> _Task item_
Only the line containing "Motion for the" and the lines after it, through the end of the data below, are to be returned, each exactly as it stands.

—————

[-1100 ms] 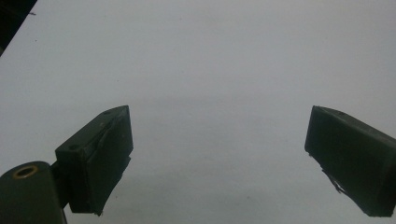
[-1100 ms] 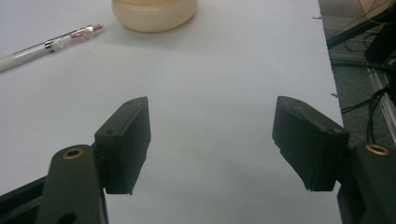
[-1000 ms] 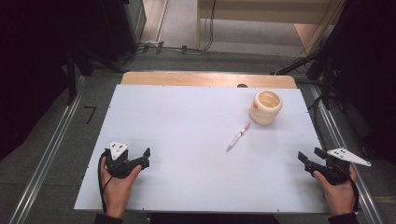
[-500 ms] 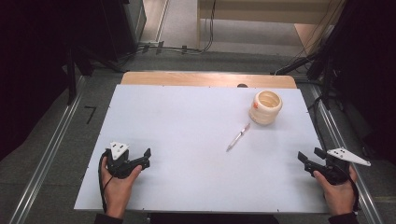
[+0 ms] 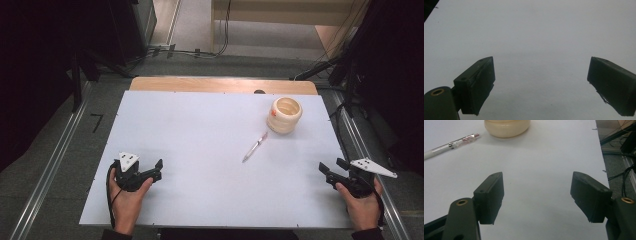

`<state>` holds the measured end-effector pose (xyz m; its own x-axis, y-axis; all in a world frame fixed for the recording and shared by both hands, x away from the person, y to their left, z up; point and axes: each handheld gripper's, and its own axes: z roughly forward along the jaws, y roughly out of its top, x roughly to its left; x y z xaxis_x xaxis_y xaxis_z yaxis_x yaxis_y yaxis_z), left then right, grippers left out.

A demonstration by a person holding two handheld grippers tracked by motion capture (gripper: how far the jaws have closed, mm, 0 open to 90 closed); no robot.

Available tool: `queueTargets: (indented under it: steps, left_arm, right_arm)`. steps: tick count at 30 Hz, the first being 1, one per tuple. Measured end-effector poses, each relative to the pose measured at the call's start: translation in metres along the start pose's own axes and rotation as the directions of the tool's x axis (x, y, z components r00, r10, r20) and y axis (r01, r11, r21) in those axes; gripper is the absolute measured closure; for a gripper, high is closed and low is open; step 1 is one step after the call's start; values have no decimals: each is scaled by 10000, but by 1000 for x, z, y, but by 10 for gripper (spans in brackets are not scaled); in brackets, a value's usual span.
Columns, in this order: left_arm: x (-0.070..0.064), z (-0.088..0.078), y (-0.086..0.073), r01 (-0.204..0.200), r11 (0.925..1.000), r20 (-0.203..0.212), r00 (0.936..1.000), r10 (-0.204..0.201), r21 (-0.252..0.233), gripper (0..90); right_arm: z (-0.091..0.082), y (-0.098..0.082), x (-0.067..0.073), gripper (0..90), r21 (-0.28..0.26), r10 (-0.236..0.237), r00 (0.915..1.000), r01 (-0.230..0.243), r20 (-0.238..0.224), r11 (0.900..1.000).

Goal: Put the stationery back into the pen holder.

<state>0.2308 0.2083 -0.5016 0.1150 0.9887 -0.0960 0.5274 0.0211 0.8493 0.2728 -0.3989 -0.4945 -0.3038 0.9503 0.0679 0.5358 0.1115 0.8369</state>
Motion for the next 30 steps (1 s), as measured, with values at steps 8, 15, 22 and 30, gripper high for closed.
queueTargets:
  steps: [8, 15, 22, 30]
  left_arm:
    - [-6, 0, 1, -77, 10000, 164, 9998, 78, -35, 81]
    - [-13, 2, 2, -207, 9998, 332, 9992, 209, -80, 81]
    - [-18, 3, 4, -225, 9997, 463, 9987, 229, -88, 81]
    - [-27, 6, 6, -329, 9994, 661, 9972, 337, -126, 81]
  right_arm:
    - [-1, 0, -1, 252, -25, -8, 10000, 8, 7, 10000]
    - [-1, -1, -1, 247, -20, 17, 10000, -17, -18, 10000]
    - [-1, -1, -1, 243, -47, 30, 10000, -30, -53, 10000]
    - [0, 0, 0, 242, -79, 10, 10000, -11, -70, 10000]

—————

> _Answer to this problem_
Motion for the next 30 steps (1 s), as measured, with values at steps 8, 15, 22 and 30, gripper high for closed.
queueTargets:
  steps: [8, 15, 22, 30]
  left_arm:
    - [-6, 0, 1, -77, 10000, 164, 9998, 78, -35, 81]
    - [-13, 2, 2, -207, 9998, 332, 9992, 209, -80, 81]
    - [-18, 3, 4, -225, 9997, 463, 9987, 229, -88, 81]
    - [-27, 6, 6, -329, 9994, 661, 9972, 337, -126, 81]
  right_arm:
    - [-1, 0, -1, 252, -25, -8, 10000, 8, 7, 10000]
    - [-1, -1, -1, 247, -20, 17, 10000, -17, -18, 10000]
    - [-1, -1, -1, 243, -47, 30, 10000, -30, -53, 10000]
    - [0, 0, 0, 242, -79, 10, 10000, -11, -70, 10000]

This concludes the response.